Convert Scale Data for Masterful CLI

Open In Colab         Download Download this Notebook

Introduction

In this guide, you will learn how to transform Scale’s General Image Annotation (imageannotation) and 2D Semantic Segmentation Annotation (segmentannotation) data to the CSV file format that is compatible with Masterful CLI. Whether you choose to export your data from Scale, or directly connect to your account using the Scale API Python Client, our data conversion tool will generate the records.csv and label_map.csv files required to train image classification, object detection, or semantic segmentation models with a single command. You will still need to define your own YAML file for training and will likely want to split records.csv into training, validation, and test splits which Scale does not manage. For more details on training with Masterful CLI, refer to the quickstart guide.

Setting up the Scale API Python Client

Install with PyPI (pip)

$ pip install --upgrade scaleapi

or install with Anaconda (conda)

$ conda install -c conda-forge scaleapi

The Scale API client requires a key to access project data. The live API key can be found in the upper right hand corner of their dashboard after logging in.

Key Location Image

To use this key with our data conversion tool either: 1. Assign it to a SCALE_API_KEY environment variable (Example in a shell’s configuration file: export SCALE_API_KEY="paste_value_here"

or

  1. Save the value to a file and point to its location using an optional argument when running our data conversion tool (Example: --scale_api_key_path "paste_key_path_here")
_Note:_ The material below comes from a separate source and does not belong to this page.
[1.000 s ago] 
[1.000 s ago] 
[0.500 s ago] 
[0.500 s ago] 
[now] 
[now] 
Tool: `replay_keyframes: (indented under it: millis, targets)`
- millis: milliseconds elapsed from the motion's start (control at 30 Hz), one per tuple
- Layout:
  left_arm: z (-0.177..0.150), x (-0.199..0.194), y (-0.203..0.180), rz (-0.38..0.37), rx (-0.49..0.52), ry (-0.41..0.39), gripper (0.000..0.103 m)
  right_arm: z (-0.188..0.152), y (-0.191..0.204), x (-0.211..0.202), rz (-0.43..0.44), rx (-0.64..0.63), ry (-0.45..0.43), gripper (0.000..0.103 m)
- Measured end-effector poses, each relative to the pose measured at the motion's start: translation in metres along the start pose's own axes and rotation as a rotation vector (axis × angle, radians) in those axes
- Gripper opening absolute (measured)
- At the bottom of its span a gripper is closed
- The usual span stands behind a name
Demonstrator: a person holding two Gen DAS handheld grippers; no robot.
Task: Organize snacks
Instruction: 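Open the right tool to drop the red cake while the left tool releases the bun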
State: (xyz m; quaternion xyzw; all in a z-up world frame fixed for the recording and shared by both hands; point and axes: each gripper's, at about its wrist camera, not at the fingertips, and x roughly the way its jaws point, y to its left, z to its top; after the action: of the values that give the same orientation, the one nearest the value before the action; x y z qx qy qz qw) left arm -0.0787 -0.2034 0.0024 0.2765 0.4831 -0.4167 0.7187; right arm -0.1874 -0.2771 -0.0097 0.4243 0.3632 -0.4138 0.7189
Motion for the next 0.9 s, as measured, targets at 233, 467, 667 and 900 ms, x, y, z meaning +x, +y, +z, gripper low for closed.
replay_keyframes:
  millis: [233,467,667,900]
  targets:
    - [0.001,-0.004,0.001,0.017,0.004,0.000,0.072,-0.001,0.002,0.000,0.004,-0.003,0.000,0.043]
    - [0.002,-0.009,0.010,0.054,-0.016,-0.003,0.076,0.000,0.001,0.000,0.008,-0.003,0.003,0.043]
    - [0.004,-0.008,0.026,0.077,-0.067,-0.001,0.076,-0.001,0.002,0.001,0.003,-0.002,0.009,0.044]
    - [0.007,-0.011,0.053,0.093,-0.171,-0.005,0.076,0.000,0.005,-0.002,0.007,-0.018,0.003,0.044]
Note that Scale protects a user’s image data by using download URLs with a time to expire. Masterful CLI cannot train on this data if the links have already expired. Using the Scale API Python Client ensures that the links are fresh.

Exporting Scale Project Data

If there is no desire to connect to your Scale account directly, our data conversion tool accepts exported Scale data in JSON format. To export data within Scale, select a project and go to the tasks tab. Clicking on the blue download button will export the data to a JSON file.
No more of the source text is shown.